● What is needed: Extract each line of the data and write it out again exactly.

● Dataset section:

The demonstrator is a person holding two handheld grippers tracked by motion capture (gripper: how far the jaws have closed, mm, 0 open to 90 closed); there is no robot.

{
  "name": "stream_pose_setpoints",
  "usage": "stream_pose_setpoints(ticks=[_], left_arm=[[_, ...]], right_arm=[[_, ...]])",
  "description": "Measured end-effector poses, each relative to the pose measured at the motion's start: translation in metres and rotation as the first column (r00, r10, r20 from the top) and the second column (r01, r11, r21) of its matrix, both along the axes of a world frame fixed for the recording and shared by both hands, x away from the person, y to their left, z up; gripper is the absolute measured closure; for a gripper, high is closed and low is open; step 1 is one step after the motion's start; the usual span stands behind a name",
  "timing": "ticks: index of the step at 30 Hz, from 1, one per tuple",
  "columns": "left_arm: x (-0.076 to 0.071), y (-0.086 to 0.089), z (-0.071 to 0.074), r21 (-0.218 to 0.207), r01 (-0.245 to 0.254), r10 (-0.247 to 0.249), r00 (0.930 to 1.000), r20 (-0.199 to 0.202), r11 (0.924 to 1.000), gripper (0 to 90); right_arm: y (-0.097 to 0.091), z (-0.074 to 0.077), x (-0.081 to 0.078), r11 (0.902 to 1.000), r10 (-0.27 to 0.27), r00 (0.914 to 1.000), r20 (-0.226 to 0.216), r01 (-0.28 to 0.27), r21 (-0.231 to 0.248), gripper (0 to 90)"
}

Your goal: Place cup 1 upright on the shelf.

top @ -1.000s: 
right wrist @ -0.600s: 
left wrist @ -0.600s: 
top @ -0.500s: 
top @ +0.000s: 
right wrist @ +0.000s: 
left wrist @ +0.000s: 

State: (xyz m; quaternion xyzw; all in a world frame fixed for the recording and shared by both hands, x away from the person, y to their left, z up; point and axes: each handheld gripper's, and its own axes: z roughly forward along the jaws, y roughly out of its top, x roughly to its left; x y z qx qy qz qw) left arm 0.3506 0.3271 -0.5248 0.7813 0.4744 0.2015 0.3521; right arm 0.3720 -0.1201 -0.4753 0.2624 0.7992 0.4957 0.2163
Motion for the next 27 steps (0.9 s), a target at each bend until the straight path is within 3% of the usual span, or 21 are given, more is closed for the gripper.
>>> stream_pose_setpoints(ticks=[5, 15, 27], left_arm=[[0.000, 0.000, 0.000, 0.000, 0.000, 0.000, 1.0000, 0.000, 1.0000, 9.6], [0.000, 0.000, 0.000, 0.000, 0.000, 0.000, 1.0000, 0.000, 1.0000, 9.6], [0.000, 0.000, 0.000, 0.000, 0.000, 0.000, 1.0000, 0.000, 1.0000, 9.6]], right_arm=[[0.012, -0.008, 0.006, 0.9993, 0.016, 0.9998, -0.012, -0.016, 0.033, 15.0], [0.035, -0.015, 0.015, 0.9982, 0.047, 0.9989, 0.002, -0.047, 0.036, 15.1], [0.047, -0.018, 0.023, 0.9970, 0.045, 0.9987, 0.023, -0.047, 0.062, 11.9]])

● Solved exercise:
The demonstrator is a person holding two handheld grippers tracked by motion capture (gripper: how far the jaws have closed, mm, 0 open to 90 closed); there is no robot.

{
  "name": "stream_pose_setpoints",
  "usage": "stream_pose_setpoints(ticks=[_], left_arm=[[_, ...]], right_arm=[[_, ...]])",
  "description": "Measured end-effector poses, each relative to the pose measured at the motion's start: translation in metres and rotation as the first column (r00, r10, r20 from the top) and the second column (r01, r11, r21) of its matrix, both along the axes of a world frame fixed for the recording and shared by both hands, x away from the person, y to their left, z up; gripper is the absolute measured closure; for a gripper, high is closed and low is open; step 1 is one step after the motion's start; the usual span stands behind a name",
  "timing": "ticks: index of the step at 30 Hz, from 1, one per tuple",
  "columns": "left_arm: x (-0.076 to 0.071), y (-0.086 to 0.089), z (-0.071 to 0.074), r21 (-0.218 to 0.207), r01 (-0.245 to 0.254), r10 (-0.247 to 0.249), r00 (0.930 to 1.000), r20 (-0.199 to 0.202), r11 (0.924 to 1.000), gripper (0 to 90); right_arm: y (-0.097 to 0.091), z (-0.074 to 0.077), x (-0.081 to 0.078), r11 (0.902 to 1.000), r10 (-0.27 to 0.27), r00 (0.914 to 1.000), r20 (-0.226 to 0.216), r01 (-0.28 to 0.27), r21 (-0.231 to 0.248), gripper (0 to 90)"
}

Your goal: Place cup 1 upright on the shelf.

top @ -1.000s: 
right wrist @ -0.600s: 
left wrist @ -0.600s: 
top @ -0.500s: 
top @ +0.000s: 
right wrist @ +0.000s: 
left wrist @ +0.000s: 

State: (xyz m; quaternion xyzw; all in a world frame fixed for the recording and shared by both hands, x away from the person, y to their left, z up; point and axes: each handheld gripper's, and its own axes: z roughly forward along the jaws, y roughly out of its top, x roughly to its left; x y z qx qy qz qw) left arm 0.3506 0.3271 -0.5248 0.7813 0.4744 0.2015 0.3521; right arm 0.3720 -0.1201 -0.4753 0.2624 0.7992 0.4957 0.2163
Motion for the next 27 steps (0.9 s), a target at each bend until the straight path is within 3% of the usual span, or 21 are given, more is closed for the gripper.
>>> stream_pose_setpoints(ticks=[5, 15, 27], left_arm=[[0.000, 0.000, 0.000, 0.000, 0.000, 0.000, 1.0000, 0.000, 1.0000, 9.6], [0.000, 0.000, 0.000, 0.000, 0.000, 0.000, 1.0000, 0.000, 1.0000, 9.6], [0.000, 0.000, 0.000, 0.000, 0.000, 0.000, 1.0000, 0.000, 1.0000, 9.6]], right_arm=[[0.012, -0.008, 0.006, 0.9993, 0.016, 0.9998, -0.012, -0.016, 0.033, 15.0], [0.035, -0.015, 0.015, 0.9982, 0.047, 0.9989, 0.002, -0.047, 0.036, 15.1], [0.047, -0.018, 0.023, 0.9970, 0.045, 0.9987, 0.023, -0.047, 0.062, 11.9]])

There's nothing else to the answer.